Mama: Oh, my. I had forgotten where I put that. Let me see. (walks toward Marianne and then remembers she can't take the book from her daughter and stops abruptly) So, let's look at it, sweetheart.
Marianne: (opens book, turns a page, reads the title page, mama is standing behind her ) "The Echo" Volume III, 1927. (turns a few more pages) Look at that. Lucy Gentry in all her glory! Look at that hairdo. Look at that dress!
Mama: (hands on hips) I'll have you know that was "the" style and that was the first store bought dress I had. All the others were made from cotton-lined feed sacks. Look how slender I was! 90 pounds, soaking wet. That hat was the prettiest hat I ever saw. (accusingly) You're turning the pages too fast!
Marianne: (turning a few more pages, then stopping on one page) Oh, mama. I didn't know you were the class poet. Why didn't you tell me. (she continues to look at the pages)
Mama: I had forgotten about it, plus I didn't think it was important. Most children don't want to hear what their parents did when they were young. But then, you never were most children. You always wanted to know about Granny and Aunt Mary, and about all the things I did when I was younger. I guess that's one of the reasons you're such a special person. And I'm not partial.
Marianne: (reads part of the poem, begins to cry, sniffles, and looks for a kleenex)
"Through our years of joy and sorrow, We've tried to find the key-note to success; So we'll make our debut on tomorrow, Prepared to brave life's sternest tests."*
Pauses, then reads "And in the loving arms of Jesus, We hope some day - if we to God be true - To come where joys untold await us, And find ourselves safe beyond the blue."*
Mama: And that's where I am. "safe beyond the blue." (Notices that her daughter is really crying.) Marianne, don't cry. It's fine. I'm fine. Daddy's fine. This is a fine place. You'll see.
Marianne: (still crying) Mama, if I could just turn back time. I missed chances to say the right thing and do the right thing. There are things I said and did that I'm ashamed of. I didn't visit you as often as I should have. I spoke crossly to you when you asked questions. Questions out of love and concern, but I didn't see it that way. Oh, if only I could just tell you how sorry I am, and how much I love you.
Mama: (puts hand out as if to touch her daughter) You have. Every day when you smile about something we did together. Even when you say, "Mama, wouldn't have done it that way" that makes me smile. I know you love me, I know you care. Sometimes, children just get caught up in their world. I did the same thing with Granny. She always sent post cards asking when I would be down to visit. She asked a lot of questions, too. Every child, every parent has something they wished they had said or done when they had the chance.
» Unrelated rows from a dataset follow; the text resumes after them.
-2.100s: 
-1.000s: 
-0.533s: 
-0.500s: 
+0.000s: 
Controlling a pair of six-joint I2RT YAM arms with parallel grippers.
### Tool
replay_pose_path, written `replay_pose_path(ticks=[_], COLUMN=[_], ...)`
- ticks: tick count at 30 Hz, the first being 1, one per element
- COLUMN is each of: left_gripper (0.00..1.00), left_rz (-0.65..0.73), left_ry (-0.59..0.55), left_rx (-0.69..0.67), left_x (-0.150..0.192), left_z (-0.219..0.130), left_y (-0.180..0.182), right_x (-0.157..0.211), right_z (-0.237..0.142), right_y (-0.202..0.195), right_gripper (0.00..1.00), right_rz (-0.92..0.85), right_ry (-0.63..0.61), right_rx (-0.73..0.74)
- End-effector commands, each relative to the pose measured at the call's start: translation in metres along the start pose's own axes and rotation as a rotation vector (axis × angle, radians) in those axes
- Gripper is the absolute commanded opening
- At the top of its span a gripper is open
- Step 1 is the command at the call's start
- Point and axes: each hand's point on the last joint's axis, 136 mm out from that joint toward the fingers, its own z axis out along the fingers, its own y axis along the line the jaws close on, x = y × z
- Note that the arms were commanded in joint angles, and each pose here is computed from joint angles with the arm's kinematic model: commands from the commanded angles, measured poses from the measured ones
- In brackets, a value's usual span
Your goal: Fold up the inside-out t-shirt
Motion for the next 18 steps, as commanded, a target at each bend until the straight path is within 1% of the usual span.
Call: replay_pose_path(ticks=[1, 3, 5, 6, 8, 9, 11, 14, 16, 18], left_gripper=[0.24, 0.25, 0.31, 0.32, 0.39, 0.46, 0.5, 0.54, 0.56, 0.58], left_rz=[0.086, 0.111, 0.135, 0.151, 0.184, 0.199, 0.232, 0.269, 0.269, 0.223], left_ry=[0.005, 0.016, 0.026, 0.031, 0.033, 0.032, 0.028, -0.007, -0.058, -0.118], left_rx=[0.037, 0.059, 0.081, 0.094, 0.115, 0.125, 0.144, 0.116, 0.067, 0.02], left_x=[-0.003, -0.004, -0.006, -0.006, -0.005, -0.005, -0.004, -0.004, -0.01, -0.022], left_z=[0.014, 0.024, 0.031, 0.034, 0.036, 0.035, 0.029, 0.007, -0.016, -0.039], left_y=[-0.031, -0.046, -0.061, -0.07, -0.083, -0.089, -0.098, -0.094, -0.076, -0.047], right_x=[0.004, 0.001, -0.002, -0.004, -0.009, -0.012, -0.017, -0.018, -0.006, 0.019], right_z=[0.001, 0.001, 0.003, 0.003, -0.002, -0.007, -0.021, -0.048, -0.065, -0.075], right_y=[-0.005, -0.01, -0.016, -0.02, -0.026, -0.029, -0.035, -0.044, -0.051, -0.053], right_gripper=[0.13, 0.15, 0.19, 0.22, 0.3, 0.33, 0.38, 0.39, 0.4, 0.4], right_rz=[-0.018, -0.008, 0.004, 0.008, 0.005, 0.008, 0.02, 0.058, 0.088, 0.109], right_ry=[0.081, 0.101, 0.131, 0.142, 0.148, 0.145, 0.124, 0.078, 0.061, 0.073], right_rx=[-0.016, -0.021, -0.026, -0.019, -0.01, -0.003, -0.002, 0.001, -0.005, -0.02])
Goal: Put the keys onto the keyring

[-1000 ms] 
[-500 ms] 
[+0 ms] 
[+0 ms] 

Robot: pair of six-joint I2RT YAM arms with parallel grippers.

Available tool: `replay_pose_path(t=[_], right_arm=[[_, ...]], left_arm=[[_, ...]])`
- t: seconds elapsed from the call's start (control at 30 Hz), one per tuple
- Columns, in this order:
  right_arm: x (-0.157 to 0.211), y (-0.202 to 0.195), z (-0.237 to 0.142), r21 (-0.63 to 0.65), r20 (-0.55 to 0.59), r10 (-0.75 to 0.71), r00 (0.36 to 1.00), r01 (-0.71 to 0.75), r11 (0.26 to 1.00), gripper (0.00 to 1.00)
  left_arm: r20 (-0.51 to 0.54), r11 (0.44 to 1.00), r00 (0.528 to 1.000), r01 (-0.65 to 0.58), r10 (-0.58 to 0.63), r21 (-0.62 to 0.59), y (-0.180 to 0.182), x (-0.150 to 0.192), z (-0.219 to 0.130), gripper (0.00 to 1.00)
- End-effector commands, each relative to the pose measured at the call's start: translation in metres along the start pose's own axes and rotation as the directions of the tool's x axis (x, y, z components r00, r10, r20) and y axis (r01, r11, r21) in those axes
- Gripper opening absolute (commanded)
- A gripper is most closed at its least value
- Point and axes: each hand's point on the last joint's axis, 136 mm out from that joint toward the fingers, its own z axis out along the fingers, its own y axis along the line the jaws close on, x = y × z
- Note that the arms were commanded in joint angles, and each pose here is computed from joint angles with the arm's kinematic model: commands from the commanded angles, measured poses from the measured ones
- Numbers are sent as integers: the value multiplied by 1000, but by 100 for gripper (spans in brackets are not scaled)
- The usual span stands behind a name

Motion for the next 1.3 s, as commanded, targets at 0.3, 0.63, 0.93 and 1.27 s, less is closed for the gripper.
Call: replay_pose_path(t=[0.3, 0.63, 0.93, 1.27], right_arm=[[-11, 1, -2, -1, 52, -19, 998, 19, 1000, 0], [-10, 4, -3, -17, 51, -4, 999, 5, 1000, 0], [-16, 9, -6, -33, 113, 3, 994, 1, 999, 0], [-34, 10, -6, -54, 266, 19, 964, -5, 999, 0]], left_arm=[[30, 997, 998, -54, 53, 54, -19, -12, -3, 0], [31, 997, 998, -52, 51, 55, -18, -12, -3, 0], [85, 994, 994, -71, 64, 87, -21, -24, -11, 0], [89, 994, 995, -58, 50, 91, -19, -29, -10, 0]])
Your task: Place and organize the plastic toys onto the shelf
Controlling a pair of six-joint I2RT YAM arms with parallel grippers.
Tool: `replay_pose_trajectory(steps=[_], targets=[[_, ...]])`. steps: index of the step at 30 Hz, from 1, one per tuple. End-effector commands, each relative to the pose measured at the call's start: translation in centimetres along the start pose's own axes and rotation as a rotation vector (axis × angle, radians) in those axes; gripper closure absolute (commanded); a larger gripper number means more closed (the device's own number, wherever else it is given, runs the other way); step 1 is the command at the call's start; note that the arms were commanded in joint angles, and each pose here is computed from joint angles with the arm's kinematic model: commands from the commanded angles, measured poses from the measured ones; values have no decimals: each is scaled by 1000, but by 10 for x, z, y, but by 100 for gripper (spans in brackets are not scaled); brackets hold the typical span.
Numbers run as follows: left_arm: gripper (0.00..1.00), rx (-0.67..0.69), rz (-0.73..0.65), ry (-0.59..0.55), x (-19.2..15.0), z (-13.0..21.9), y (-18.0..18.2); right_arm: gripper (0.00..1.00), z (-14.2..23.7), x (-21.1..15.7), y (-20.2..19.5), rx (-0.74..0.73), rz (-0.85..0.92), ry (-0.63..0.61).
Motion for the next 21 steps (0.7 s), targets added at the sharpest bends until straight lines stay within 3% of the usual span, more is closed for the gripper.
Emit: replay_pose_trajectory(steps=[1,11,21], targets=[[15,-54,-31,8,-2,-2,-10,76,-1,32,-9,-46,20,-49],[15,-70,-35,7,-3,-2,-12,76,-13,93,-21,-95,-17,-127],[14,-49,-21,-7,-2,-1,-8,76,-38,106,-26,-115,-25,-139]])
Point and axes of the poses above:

Marianne: (still crying) Oh, Mama. I miss you so much. I feel as if I'll lose you when this house is empty. I feel the urgent need to find one of your thimbles, a lace handkerchief, frame a picture, do something that will keep you with me. Every night at 7:00, I still wait for the phone to ring. It doesn't.
Mama: (lightly places hands on Marianne's shoulders) I am with you. You know that. From the day you were born and God gave us the opportunity to be your parents, I have been with you. I am with you still. Your daddy is with you. We know that you love us. Don't despair. When God entrusted you to us, we promised to love you. We did and we still do. Please use that strength.
Marianne: (looks up and around, as if someone has entered the room, dries the tears) Mama? Are you there? (Rises from chair, looks toward open door and pauses a few seconds. Looks back into the den, and smiles) I think I'm losing it. Mama? (looks around) I know you're here. And you have a better idea, right?
Mama: Of course I do. I don't want to disappoint you. Come on, finish this cabinet, then we'll go to the dining room. The bottom draw of the china is full of great stuff. You'll love it. Letters from World War II, the Korean War, post cards from all over the world, more pictures, even a copy of the speeding ticket your daddy got in 1953.
Marianne: Mama? (looks around again) I love you.